The end result of this approach is that Ngo says he can keep the medical center in compliance with a host of regulations without having to hire a mass of additional personnel just to manage countless spreadsheets full of compliance data. And perhaps better yet, he now has a centralized repository for all the data; this makes it easier for auditors to determine whether the medical center is in compliance, which means fewer billable hours for the auditors and lower costs for the business.
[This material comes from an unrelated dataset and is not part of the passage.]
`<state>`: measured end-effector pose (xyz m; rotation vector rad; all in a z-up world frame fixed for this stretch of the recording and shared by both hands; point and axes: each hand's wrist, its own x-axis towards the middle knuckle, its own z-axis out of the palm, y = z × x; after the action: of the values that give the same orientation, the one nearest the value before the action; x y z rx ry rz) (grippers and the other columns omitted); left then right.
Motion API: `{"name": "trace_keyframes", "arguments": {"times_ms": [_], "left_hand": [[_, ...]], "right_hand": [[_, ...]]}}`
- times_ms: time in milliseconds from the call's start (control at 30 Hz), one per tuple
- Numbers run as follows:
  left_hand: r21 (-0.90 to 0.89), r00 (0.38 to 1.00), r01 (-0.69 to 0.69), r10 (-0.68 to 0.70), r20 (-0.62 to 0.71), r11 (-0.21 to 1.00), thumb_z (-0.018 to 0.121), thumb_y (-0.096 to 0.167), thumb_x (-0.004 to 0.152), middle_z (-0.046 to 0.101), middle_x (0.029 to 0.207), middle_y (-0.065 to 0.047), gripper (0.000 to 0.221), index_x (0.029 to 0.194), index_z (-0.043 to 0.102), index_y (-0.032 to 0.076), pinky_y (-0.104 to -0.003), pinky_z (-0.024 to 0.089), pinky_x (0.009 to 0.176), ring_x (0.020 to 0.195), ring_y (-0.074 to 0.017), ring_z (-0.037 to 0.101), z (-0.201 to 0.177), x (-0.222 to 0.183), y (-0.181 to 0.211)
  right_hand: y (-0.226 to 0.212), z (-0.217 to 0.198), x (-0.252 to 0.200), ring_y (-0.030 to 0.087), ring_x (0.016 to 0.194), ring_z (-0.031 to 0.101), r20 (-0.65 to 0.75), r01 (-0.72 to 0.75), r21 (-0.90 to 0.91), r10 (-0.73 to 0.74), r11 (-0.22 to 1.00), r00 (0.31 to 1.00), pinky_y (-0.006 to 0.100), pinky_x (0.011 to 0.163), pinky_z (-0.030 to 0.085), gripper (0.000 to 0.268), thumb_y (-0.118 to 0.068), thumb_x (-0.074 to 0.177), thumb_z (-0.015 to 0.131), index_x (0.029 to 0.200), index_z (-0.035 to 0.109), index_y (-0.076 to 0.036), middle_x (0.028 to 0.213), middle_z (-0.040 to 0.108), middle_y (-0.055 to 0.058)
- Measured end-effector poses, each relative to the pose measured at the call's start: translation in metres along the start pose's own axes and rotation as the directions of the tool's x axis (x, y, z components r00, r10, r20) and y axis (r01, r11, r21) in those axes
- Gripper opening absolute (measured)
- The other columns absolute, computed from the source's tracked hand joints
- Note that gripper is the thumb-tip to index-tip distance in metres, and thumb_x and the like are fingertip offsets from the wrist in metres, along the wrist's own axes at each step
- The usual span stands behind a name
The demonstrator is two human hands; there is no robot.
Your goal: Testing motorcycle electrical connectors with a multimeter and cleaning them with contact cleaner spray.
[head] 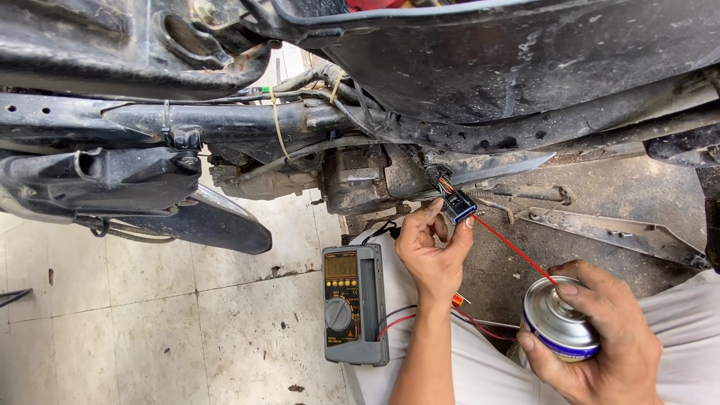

There are a lot of good tools out there for storing compliance information, but the more vexing problem thus far has been finding a relatively painless way of collecting the data. The simple fact is that all this compliance work is a drain on productivity, because the people performing the task both inside and outside of I.T. could easily be dedicated to something that drives profit and revenue for the organization. But compliance has also led to a much better I.T. governance environment that over the long haul serves the business better, so calling for less-stringent compliance rules is generally a counter-productive exercise.
Instead, we need to find ways of making it easier for organizations to come into compliance with any number of regulations without gutting those regulations, which would make the whole thing a pointless activity that would add costs without providing any real additional value.